What Causes Mercer Disease?
Mercer disease or Methicillin-resistant Staphylococcus aureus (MRSA) is defined as “a strain of Staphylococcus aureus that is resistant to a large group of antibiotics called the beta-lactams, which include the penicillins and the cephalosporins”. “Methicillin-resistant Staphylococcus aureus is a bacterium responsible for difficult-to-treat infections in humans”. The bacterium develops resistance when there is haphazard use of antibiotics which is what makes treatment difficult.
MRSA is a contagious and hard-to-cure disease that can be caught by direct contact with an infected person or direct contact with something they have handled. MRSA causes skin infections where persons with the disease will develop boils or pimples on their skin which, if left untreated will turn into pustules and affect important organs of the body such as the lungs, and heart as well as the blood stream. Complications such as fever, low blood pressure, joint pains, severe headaches and shortness of breath many also develop and persons will require urgent medical attention. Mercer disease may result in fatalities without proper and efficient treatment.
Causes of MRSA
Staph Infections
There are some individuals that carry the staph bacteria on the skin or inside the nose but do not suffer from illness (they are colonized). However, because the bacteria are highly contagious it can be transferred to others. In most cases staph bacteria are harmless but in some cases such as weakened immune systems or old age they will cause serious illness to the individual. Staph bacteria become more dangerous if they enter the body through broken skin, but the level of damage is usually minor in healthy people.
Resistance to Antibiotics
Persons that develop a resistance to major antibiotics are prone to MRSA. This kind of resistance will develop from unnecessary or excessive use of antibiotics. This most likely happens with prescriptions for viral infections call for antibiotics as the cure; however, the antibiotics may not have been the best solution. After constant use the body develops immunity to the effects of these drugs.

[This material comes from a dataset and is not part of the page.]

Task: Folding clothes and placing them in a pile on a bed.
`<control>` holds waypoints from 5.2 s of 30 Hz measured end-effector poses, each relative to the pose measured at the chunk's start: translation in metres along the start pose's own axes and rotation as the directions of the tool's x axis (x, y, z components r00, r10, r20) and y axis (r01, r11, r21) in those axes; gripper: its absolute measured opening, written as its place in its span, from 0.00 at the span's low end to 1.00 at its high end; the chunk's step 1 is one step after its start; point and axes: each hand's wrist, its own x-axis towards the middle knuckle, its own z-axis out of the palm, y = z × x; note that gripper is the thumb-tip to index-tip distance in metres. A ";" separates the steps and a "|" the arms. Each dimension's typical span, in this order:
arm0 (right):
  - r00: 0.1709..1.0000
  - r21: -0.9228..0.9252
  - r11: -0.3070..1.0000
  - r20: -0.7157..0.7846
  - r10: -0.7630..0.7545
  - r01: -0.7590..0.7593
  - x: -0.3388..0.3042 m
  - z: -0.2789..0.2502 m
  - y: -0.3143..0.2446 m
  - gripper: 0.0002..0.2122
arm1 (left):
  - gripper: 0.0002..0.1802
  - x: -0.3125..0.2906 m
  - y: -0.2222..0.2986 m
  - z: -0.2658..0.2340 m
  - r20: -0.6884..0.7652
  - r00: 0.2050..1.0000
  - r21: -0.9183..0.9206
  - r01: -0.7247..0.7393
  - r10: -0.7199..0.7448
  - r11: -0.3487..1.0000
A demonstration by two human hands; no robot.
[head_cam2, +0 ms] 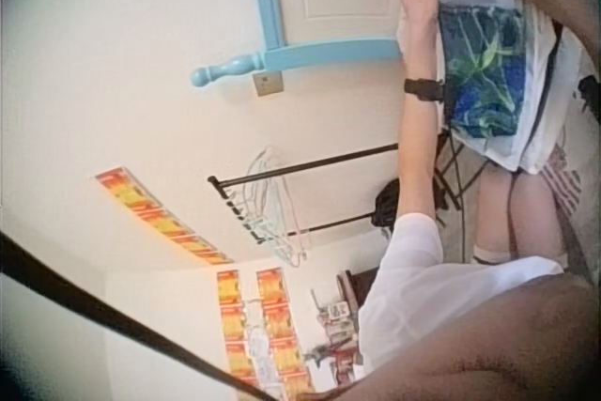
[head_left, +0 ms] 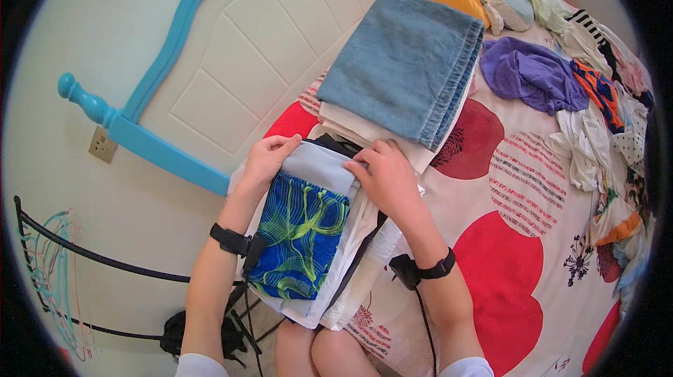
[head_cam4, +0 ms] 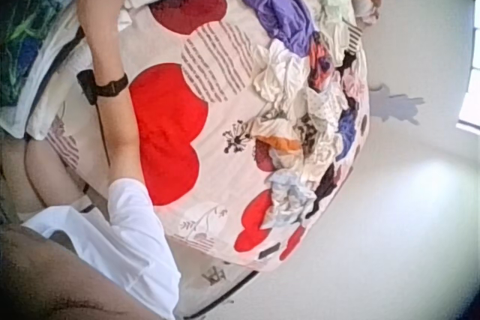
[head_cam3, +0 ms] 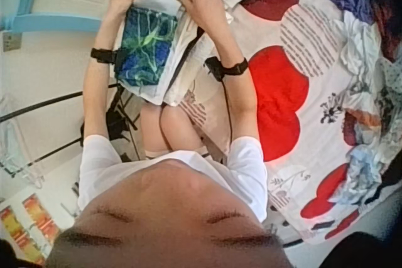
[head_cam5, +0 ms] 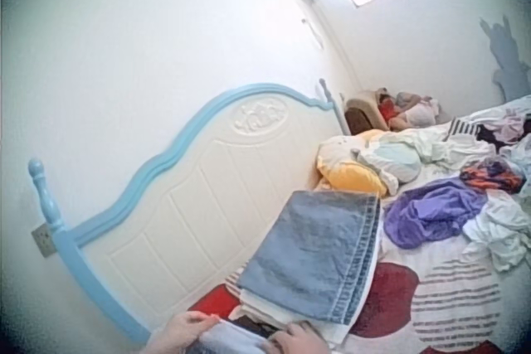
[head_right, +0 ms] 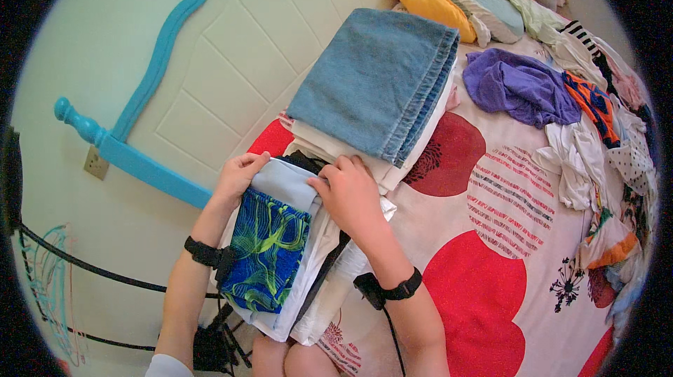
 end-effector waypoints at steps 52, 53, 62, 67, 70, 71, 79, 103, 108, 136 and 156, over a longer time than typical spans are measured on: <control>0.999 0.182 0.983 0.024 0.034 -0.038 0.000 0.010 -0.004 0.07 | 0.07 0.008 0.002 -0.023 0.263 0.874 0.097 -0.446 0.409 0.890; 0.999 0.174 0.984 0.031 0.029 -0.034 0.001 0.009 -0.004 0.07 | 0.07 0.006 0.007 -0.023 0.272 0.849 0.113 -0.495 0.452 0.861; 0.999 0.182 0.983 0.032 0.030 -0.035 0.000 0.009 -0.002 0.08 | 0.10 0.002 0.014 -0.019 0.279 0.885 0.228 -0.439 0.373 0.869; 0.999 0.175 0.984 0.043 0.019 -0.027 0.001 0.008 -0.003 0.08 | 0.07 0.001 0.010 -0.017 0.303 0.896 0.213 -0.395 0.324 0.894; 0.998 0.167 0.986 0.056 0.019 -0.028 0.002 0.007 -0.002 0.08 | 0.05 0.004 0.007 -0.013 0.307 0.878 0.218 -0.441 0.367 0.871; 0.997 0.177 0.983 0.063 0.033 -0.044 0.001 0.006 -0.001 0.08 | 0.04 0.004 0.007 -0.011 0.307 0.874 0.237 -0.453 0.376 0.860; 0.999 0.177 0.984 0.051 0.019 -0.028 0.002 0.006 0.000 0.08 | 0.05 0.015 -0.014 -0.019 0.228 0.924 0.078 -0.333 0.308 0.940; 0.998 0.219 0.974 0.016 0.060 -0.062 0.003 0.010 0.003 0.09 | 0.11 0.008 -0.004 0.001 0.145 0.987 -0.001 -0.066 0.065 0.998; 0.996 0.223 0.971 -0.007 0.083 -0.080 0.002 0.014 -0.001 0.09 | 0.12 0.007 -0.006 0.007 0.051 0.998 -0.124 -0.042 0.049 0.991; 0.992 0.239 0.965 -0.041 0.118 -0.105 0.003 0.019 -0.004 0.04 | 0.16 -0.147 -0.006 -0.011 -0.076 0.994 0.530 -0.024 0.076 0.848; 0.990 0.270 0.957 -0.063 0.126 -0.105 0.001 0.018 -0.001 0.04 | 0.12 -0.134 -0.044 -0.030 -0.260 0.952 0.458 -0.024 0.159 0.888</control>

Antibiotics are also found in livestock and passed on to humans when their feedlots contaminate municipal water systems, streams and groundwater.
Antibiotics may also increase the resistant bacteria present in the body indirectly. When antibiotics are used as treatment they do not eradicate all the germs present, these germs continue to live in the body and develop immunity to future courses of antibiotic treatment. The germs eventually begin to mutate creating more germs that are resistant.
Weak Immune System
Persons that are sick, or weakened from age, will be more vulnerable to mercer disease especially those that are hospitalized, this is more so in patients that have an open wound whether from surgery or otherwise. MRSA can survive for long periods on objects or surfaces such as door handles, sinks, floors and cleaning equipment as such individual most practice proper hygiene to avoid infection.